На улице была весна, с неожиданными дождями в отсутствии облаков, бешенным щебетаньем птиц, сошедших с ума от вседозволенности. Архитектурные завихрения домов, сбросившие с себя снег, неожиданный грохот посуды из окон первого этажа, где сквозь зелень драценов начали просвечиваться сонные лица, и ворох грязных газет в подворотнях напоминали о том, что пальто и плащи скоро не понадобятся, и будет все в порядке. Мой приятель шел, ничего этого не видя, снимал пальцами пушинку со своего плаща и отпускал ее на волю. Говорил «да» и «может быть» на мои вопросы, и ему по-прежнему продолжал не нравится исторический факт о том, что Гай Октавиан Цезарь родился 23 сентября 63 г. до нашей эры в Риме. И он прошел мимо остановившего нас прохожего, спросившего адрес, и пока я объяснял, стоял, облокотившись на фонарный столб, и ждал. Как можно не принимать то, что имеет доказательство, и чему было положено столько зубрежки и обгрызенных авторучек? Именно так. В доме с черепичной крышей. Историчка, помню, окидывала нас хищным взглядом, и особенно вертлявых била линейкой по голове. Сомневаться в этом обидно. Можно не любить Машу и Парашу, красные и сладкие натуральные мускаты; можно не восторгаться Пушкиным и Баратынским, и считать не удобными вилки с двумя зубцами; можно отвергать бессмертие и ходьбу ночью по улице. Можно никак не относиться к dipsosaurus dorsalis ибо не знать, что это такое. Но мой приятель мог не любить праздничные салюты над Петропавловской крепостью в зимнюю пору, замену паспорта в 25 лет, шорох осенней листвы и саму таблицу Менделеева.

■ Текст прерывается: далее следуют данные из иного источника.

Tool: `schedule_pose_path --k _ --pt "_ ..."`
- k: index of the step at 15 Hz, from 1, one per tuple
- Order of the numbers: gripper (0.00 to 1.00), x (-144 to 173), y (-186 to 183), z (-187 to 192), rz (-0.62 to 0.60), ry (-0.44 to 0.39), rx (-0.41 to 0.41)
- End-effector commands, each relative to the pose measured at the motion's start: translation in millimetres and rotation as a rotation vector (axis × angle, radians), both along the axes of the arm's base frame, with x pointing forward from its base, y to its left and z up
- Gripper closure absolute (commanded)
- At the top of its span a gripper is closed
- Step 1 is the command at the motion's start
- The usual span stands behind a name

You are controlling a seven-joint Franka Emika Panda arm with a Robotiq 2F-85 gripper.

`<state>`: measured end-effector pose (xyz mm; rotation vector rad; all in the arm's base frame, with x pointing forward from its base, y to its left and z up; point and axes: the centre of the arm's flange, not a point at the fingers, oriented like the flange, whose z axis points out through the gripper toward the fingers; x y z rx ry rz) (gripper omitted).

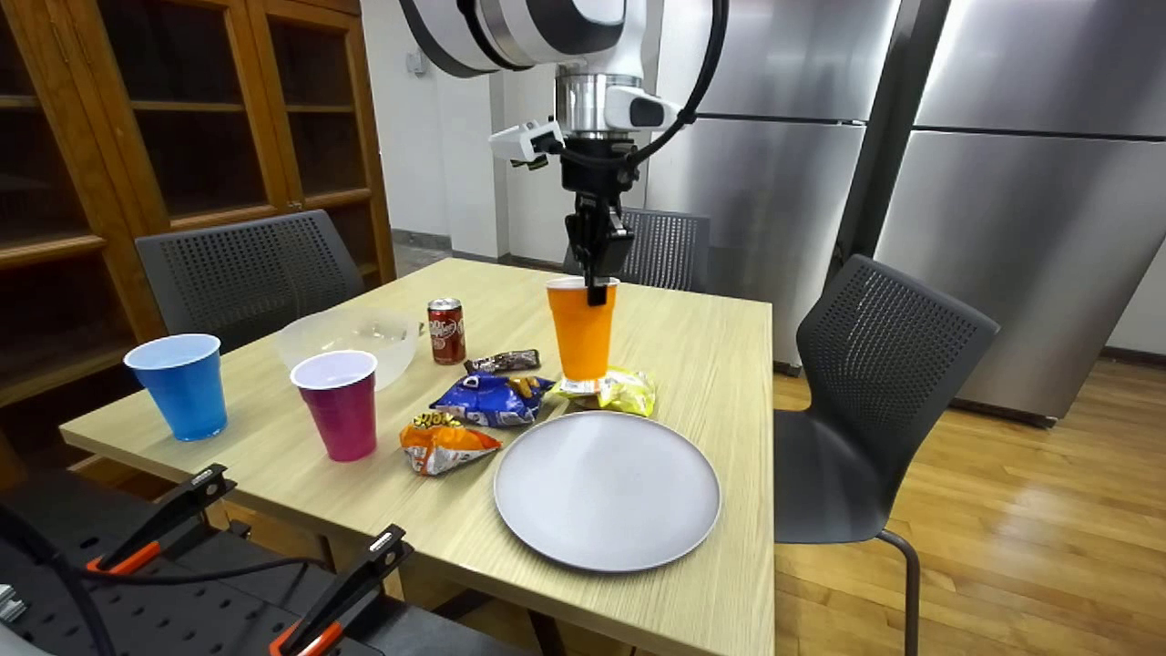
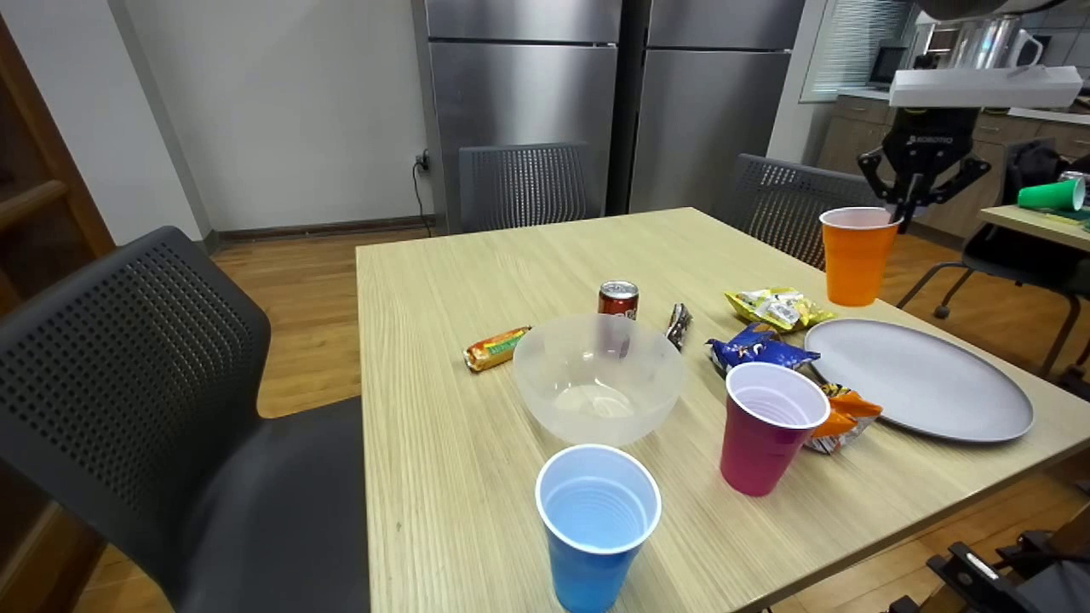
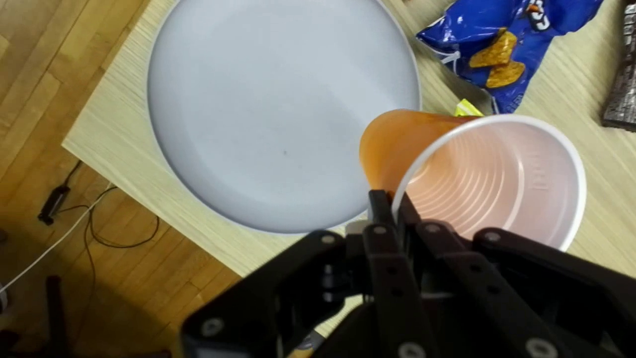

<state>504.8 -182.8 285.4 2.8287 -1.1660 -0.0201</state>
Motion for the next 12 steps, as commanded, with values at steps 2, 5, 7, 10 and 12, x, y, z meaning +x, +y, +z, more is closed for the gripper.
schedule_pose_path --k 2,5,7,10,12 --pt "0.99 -28.5 -35.4 -9.6 -0.075 0.021 -0.006" --pt "0.99 -41.6 -61.2 -21.5 -0.139 0.050 -0.014" --pt "0.99 -48.4 -76.7 -30.1 -0.177 0.068 -0.026" --pt "0.99 -57.8 -95.4 -43.2 -0.226 0.097 -0.046" --pt "0.99 -59.2 -103.2 -53.5 -0.260 0.112 -0.052"
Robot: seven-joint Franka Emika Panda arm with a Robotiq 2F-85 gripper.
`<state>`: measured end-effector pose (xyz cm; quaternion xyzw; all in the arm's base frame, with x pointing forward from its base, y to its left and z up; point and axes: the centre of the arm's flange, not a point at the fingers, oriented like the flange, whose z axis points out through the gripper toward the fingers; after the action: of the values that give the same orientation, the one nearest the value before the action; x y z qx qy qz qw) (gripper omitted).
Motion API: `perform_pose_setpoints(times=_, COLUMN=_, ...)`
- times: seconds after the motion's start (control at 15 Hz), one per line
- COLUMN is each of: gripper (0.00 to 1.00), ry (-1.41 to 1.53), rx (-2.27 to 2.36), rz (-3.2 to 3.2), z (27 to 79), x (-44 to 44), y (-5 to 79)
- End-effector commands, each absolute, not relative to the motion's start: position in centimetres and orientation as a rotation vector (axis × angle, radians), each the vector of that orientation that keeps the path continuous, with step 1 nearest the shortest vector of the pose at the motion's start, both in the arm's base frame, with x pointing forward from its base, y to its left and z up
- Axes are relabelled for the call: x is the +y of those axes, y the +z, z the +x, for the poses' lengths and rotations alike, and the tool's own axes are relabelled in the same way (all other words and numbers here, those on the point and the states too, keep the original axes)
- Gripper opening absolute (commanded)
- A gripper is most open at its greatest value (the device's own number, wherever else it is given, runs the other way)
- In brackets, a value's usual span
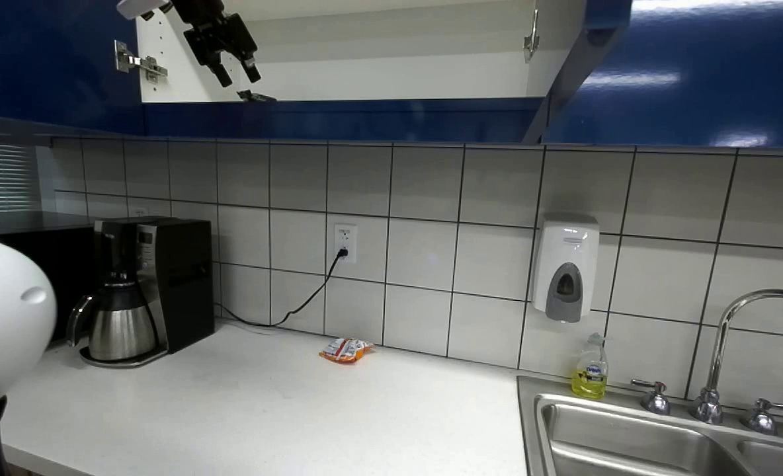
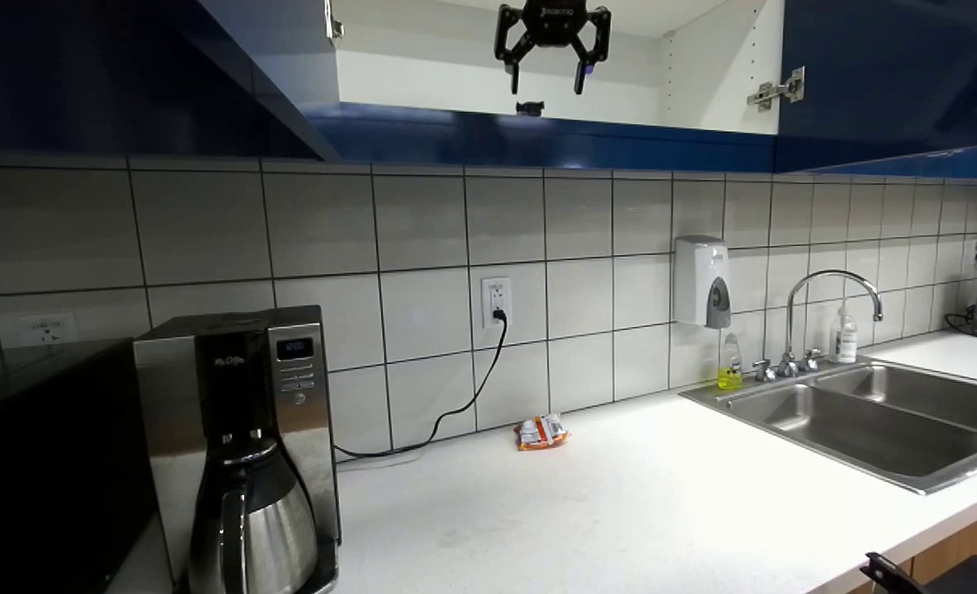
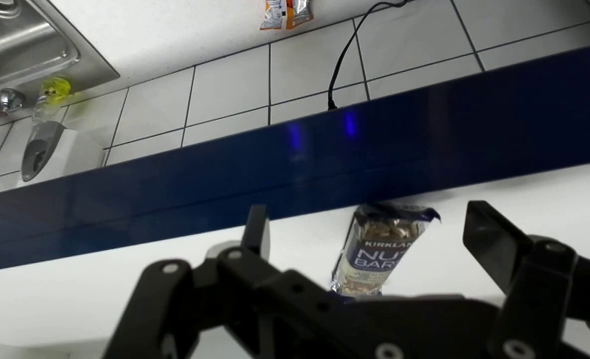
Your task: Pick up the granola bar and place it on the shelf above
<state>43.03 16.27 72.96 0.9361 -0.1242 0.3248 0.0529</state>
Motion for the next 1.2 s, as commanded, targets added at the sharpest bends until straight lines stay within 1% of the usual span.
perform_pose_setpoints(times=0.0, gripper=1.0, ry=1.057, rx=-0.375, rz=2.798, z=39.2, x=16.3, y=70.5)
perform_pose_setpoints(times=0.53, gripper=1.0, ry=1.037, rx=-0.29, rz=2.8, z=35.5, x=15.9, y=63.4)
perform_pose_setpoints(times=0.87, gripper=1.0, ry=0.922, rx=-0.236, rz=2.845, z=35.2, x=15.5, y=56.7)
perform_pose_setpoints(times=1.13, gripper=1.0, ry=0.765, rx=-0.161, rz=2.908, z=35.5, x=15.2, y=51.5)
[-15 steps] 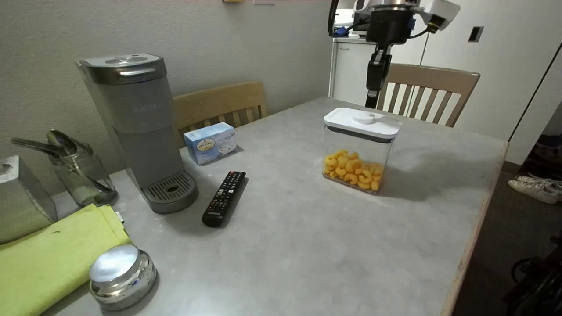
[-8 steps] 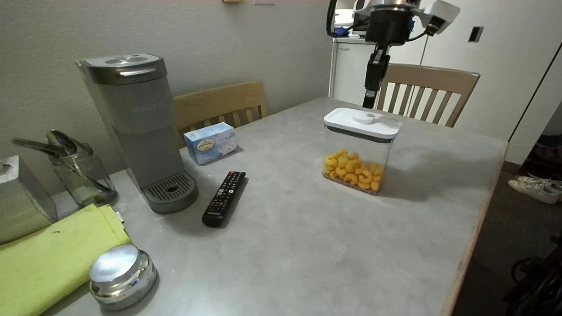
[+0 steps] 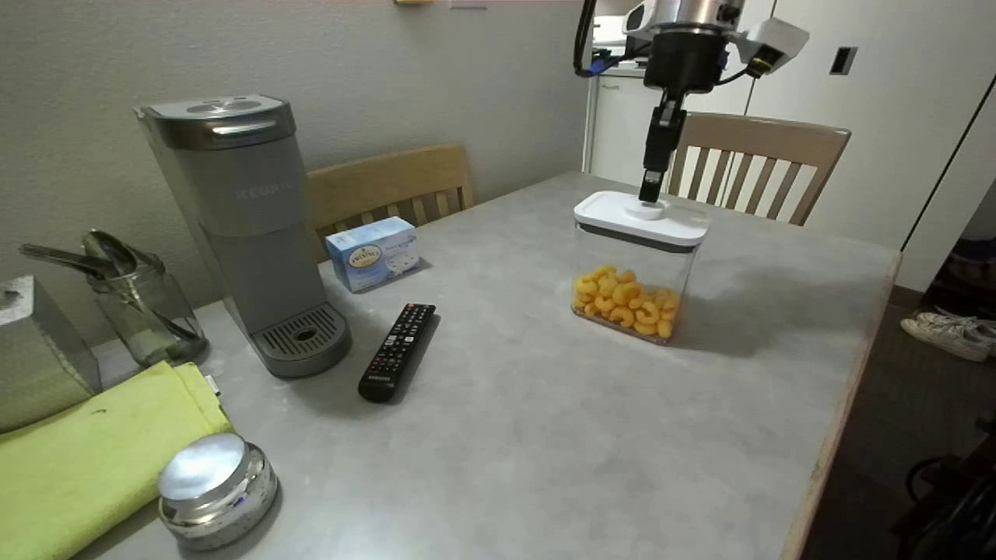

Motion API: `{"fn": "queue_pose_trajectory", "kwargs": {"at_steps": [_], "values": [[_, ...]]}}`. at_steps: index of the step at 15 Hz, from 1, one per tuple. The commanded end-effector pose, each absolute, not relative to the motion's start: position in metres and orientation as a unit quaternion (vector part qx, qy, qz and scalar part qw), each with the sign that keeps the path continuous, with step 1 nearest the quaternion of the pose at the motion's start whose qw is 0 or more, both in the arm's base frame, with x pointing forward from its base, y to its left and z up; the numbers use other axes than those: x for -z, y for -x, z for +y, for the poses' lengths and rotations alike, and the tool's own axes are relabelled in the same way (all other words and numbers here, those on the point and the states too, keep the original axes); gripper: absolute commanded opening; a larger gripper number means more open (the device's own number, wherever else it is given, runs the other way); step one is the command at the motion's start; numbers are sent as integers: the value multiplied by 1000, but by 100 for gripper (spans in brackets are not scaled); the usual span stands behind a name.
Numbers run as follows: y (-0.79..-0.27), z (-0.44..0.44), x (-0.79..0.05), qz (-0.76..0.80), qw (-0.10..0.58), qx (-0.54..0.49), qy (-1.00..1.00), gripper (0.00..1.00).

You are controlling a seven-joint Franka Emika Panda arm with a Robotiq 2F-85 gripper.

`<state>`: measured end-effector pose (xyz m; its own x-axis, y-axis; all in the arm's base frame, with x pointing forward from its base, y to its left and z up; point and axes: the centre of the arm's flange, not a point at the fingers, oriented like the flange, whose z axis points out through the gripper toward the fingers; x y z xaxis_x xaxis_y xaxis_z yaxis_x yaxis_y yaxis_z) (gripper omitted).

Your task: Pick up the white lid and put it on the table. Pick up the white lid and put it back on the container.

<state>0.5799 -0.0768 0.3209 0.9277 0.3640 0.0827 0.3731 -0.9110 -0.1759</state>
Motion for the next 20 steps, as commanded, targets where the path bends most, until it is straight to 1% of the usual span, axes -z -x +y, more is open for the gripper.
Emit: {"fn": "queue_pose_trajectory", "kwargs": {"at_steps": [1,9,15,20], "values": [[-586,-82,-304,-200,95,32,975,0],[-591,-82,-287,-207,86,36,974,0],[-594,-83,-258,-211,62,27,975,0],[-596,-82,-258,-222,51,26,973,0]]}}
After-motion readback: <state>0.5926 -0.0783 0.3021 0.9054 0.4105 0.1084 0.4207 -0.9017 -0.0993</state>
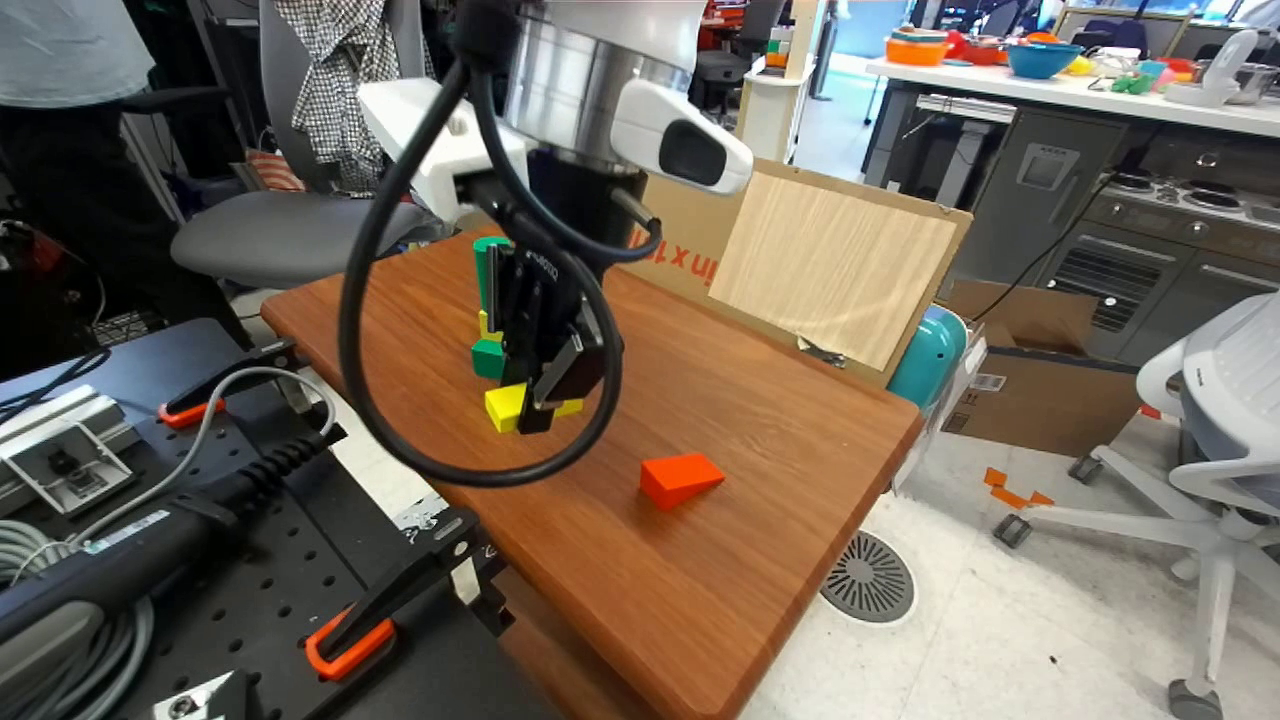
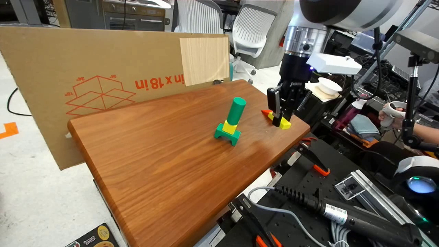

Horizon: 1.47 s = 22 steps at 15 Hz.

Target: Pick up the yellow object and place it on the table

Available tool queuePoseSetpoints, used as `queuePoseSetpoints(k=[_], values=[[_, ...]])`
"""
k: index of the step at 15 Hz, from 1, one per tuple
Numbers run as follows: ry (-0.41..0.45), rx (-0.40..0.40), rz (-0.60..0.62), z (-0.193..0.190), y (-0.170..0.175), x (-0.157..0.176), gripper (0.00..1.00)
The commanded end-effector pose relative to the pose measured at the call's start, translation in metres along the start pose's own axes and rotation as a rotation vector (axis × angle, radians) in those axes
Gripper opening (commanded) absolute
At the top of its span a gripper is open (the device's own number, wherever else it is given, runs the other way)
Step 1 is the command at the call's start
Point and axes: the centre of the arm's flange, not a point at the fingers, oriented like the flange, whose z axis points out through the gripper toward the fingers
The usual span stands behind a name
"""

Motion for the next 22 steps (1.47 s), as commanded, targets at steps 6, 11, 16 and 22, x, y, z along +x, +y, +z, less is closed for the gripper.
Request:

Когда его песочили в школе за то, что, обучаясь музыке, он не принял участия в школьной филармонии, он стоял таким же столбом, глядел в пол и не выдал ни одной ноты в свою защиту. Когда в драках его били по носу, он брал охапкой снег, тер им окровавленное лицо и когда уже все расходились, подходил к обидчику и бил его наотмашь. Он верно, об этом уже не помнил, но меня все-таки узнал. Грандиозными замыслами перевернуть мир с ног на голову не может быть одержим отдельно взятый человек. Наверное, и он знал об этом и потому исторические закономерности его мало тревожили. И ему верно никогда не приходило в голову, что есть книги, которые необходимо читать просто так, ну, потому хотя бы, чтобы узнать – отчего человек так звучно хлопнул переплетом в поезде метро. Я шел рядом с ним и, думая, как все нормальные люди, обо всем сразу, наблюдал за его не торопливым шагом, видел его чуб, вылезший из-под шапки, длинные ресницы, опущенные на глаза, и мне становилось зябко и не по себе. Кто его знает? Быть может, человек съел что-нибудь не совсем обычное и теперь думает об этом.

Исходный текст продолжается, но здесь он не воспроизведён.